Regardless of whether or not Arcega-Whiteside is a relevant fantasy asset in 2019, the time to buy him is NOW! Alshon Jeffery and DeSean Jackson have both struggled with injuries in the past, which would give Arcega-Whiteside a plethora of opportunity to seize a major role in this high-scoring Eagles offense. He is a premier red zone threat even in his rookie season, and I believe he will be a household name come 2020-2021 at the latest. – Ryan Miller

Terry McLaurin, WR WAS

The fact that a third round rookie was held out of multiple preseason games for precautionary reasons should signal how much the Redskins value the former Buckeye. A low college dominator rating may worry some, but judging Ohio State receivers under Urban Meyer merely on analytics is a mistake as Curtis Patrick pointed out at the fantasy expo recently (see Thomas, Michael). McLaurin might be listed behind Josh Doctson and Paul Richardson right now on the Redskins unofficial depth chart, though it shouldn’t take the Ohio State product much time to pass the forever underperforming Doctson. – Josh Brickner

Darius Slayton, WR NYG

Slayton has flown under the radar this off-season, after being selected in the 5th round. He may have more promise than the average fifth-rounder. He ran a 4.39 40-yard dash as part of an impressive Combine performance, he recorded nearly a quarter of Auburn’s receiving yards last season, and he has plenty of fans in the draft community (myself included). Perhaps most importantly, the Giants’ receiving corps is extremely shallow behind Golden Tate and Sterling Shepard, and Tate looks to be missing some time. – Stephen Gill

Greg Dortch, WR FA

He may be small, but he is a dynamic, versatile weapon. He has the potential to beat out Crowder for slot duties and become a FLEX option out of nowhere. – Austin DeWitt

Emmanuel Butler, WR FA

Drew Brees’ willingness to spread the ball around, a lack of dominance from the Saints other receiving options behind Michael Thomas, and consistent camp hype are all reasons the door is open for Butler to make a fantasy impact. – Jacob Wolf

Terry McLaurin, WR WAS

He already has experience playing with Dwayne Haskins who will start sooner rather than later.
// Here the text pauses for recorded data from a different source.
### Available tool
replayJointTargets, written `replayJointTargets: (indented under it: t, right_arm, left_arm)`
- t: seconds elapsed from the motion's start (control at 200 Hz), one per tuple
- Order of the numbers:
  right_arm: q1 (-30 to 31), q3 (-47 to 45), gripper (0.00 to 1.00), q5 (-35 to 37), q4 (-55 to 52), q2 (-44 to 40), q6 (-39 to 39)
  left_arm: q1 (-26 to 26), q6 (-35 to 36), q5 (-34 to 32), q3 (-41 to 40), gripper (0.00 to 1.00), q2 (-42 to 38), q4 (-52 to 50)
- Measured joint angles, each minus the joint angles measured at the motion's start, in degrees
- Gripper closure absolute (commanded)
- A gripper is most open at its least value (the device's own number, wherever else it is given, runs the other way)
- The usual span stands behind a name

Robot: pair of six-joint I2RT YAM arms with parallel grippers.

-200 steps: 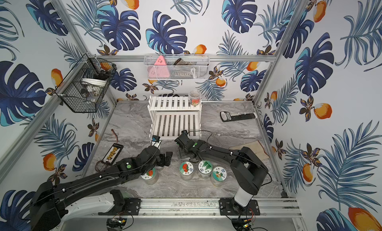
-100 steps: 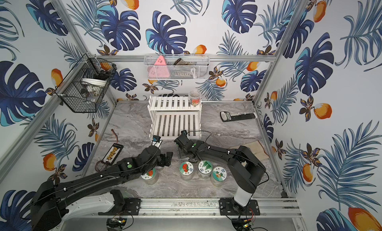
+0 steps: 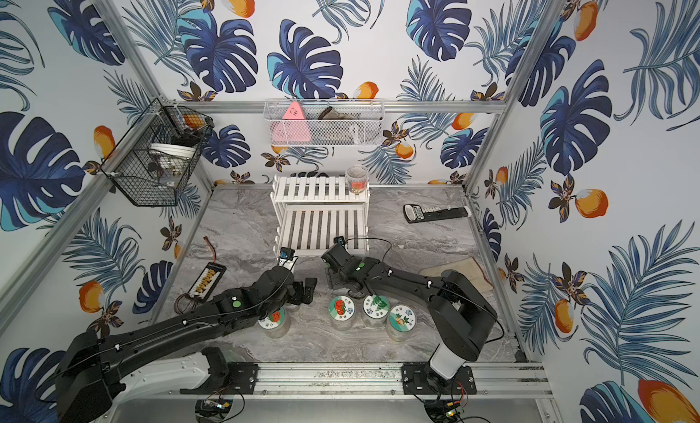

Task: Place the seed container on the shelf
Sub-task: Pick up the seed jar at the center of the board.

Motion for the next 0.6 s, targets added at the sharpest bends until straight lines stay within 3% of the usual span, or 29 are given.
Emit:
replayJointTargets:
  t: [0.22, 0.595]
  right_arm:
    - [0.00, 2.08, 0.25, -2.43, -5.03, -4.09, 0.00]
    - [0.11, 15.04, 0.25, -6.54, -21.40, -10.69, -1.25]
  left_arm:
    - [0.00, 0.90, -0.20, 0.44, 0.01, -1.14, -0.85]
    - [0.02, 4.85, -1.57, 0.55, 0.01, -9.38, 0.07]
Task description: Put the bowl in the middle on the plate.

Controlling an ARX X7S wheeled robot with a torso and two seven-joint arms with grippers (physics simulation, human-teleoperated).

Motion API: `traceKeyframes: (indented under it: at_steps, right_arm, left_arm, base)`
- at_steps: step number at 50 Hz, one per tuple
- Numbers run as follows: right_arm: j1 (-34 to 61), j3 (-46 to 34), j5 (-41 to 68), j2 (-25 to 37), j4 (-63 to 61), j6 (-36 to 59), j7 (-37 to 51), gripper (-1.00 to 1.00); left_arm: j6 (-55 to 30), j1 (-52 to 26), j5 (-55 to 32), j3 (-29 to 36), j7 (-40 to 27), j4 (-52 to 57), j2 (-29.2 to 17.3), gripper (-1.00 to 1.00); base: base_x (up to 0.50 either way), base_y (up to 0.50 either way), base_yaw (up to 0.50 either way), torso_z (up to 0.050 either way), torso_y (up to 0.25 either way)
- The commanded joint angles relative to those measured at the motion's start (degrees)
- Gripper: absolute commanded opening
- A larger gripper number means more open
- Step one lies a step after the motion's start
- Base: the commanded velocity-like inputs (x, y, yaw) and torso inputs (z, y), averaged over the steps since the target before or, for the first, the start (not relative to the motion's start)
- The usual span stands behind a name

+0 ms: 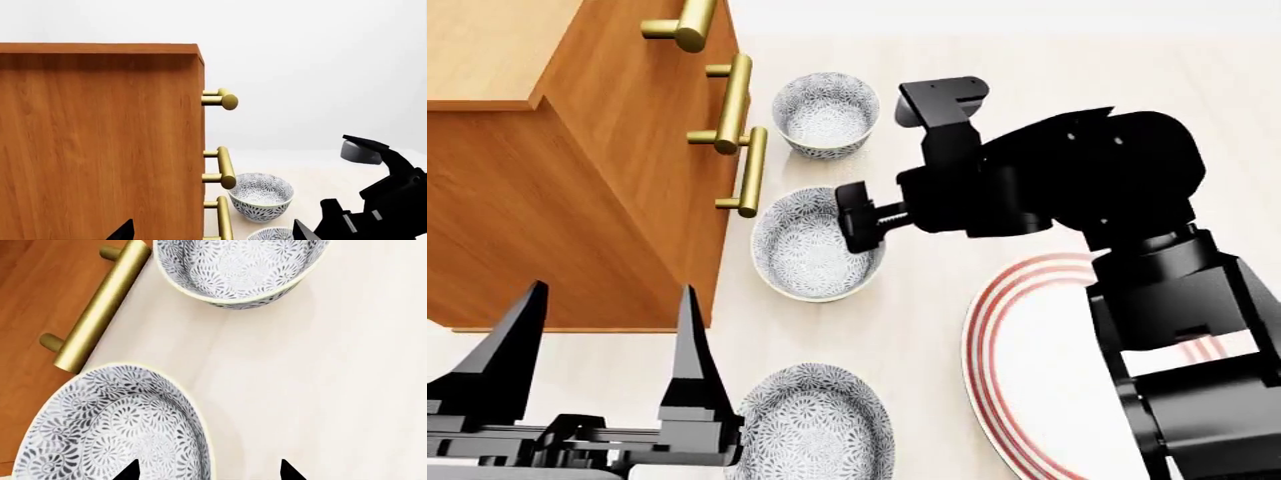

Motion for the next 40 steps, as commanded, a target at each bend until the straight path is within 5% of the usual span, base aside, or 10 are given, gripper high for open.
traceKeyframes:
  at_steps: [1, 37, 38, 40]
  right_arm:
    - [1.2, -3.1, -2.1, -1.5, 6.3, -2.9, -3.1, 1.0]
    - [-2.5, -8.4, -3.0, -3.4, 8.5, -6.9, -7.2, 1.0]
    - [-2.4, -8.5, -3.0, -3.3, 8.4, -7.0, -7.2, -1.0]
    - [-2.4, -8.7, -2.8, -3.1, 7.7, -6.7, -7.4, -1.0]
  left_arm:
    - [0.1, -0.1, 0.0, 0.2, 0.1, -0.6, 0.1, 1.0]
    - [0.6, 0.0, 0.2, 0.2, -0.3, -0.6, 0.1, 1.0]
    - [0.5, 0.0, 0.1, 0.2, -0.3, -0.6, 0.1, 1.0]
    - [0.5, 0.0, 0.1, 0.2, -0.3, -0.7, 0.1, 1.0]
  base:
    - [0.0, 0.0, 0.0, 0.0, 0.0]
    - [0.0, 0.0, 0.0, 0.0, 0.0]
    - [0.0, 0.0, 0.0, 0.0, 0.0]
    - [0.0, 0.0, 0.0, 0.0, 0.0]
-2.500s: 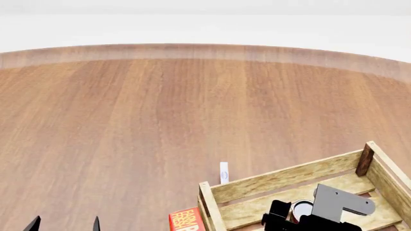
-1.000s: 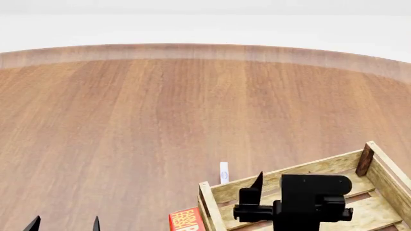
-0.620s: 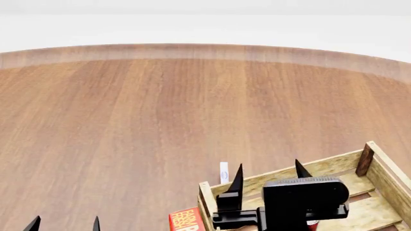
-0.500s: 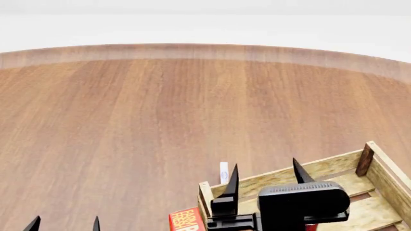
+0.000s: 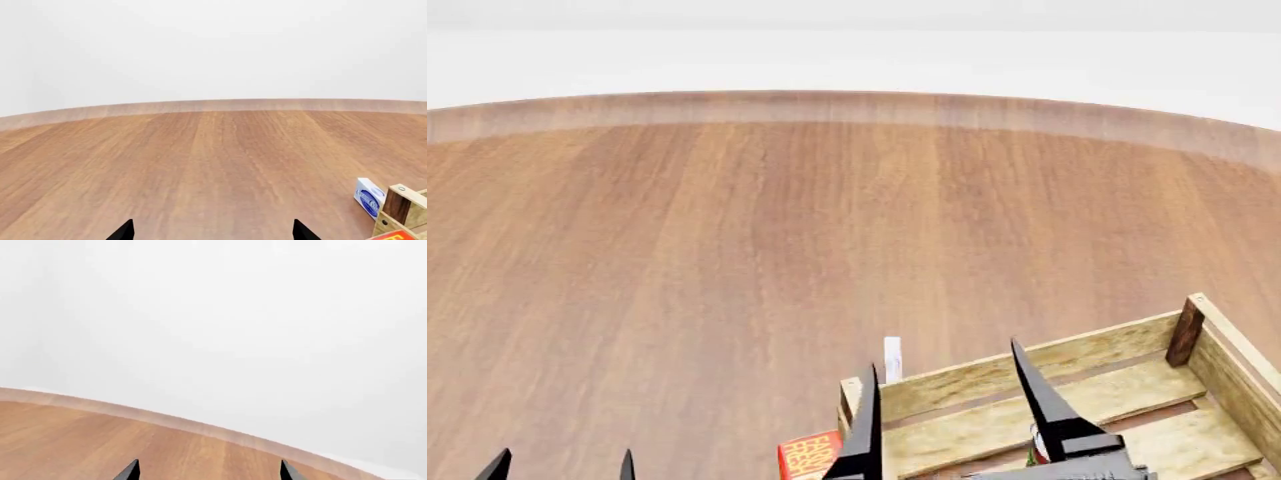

Redskins’ pass catching group very thin as well. – Bobby Koch

Dawson Knox, TE BUF

I can’t help it. I love to guess tight end in these situations. Josh Allen needs a security blanket, and I really like the tape I saw of Knox. Reports out of camp are good as well, though I don’t read that much into that. I just know that Knox can block and catch, and that’s exactly what I want in a tight end. – Ryan Finley

There you have it. Who are you drafting late as your Sleeper Rookie of the Year? Comment below!

Eds.: some players above have been waived (Dortch and Butler) or otherwise compromised (Thompson) since these predictions were made. We’ve included them anyway for the sake of posterity.